=== TASK BRIEF ===
Filter the listing below down to the lines containing the word "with".

=== RECORDED INFORMATION ===
═══

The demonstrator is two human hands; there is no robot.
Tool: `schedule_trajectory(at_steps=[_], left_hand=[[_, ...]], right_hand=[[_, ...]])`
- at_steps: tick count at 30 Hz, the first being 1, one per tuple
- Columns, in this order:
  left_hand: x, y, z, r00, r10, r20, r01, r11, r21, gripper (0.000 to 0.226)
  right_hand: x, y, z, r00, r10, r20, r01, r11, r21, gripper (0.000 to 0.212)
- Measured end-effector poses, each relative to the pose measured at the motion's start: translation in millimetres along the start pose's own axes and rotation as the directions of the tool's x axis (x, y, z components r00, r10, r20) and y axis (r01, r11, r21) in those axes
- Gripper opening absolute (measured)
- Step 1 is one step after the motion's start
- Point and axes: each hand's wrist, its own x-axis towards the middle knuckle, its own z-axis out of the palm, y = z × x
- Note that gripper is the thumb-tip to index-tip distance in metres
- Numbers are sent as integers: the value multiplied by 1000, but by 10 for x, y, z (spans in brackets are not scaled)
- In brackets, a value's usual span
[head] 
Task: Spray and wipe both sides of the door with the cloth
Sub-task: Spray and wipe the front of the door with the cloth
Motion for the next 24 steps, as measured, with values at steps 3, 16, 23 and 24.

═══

=== TASK ANSWER ===
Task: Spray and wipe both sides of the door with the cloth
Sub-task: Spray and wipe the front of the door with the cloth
Motion for the next 24 steps, as measured, with values at steps 3, 16, 23 and 24.

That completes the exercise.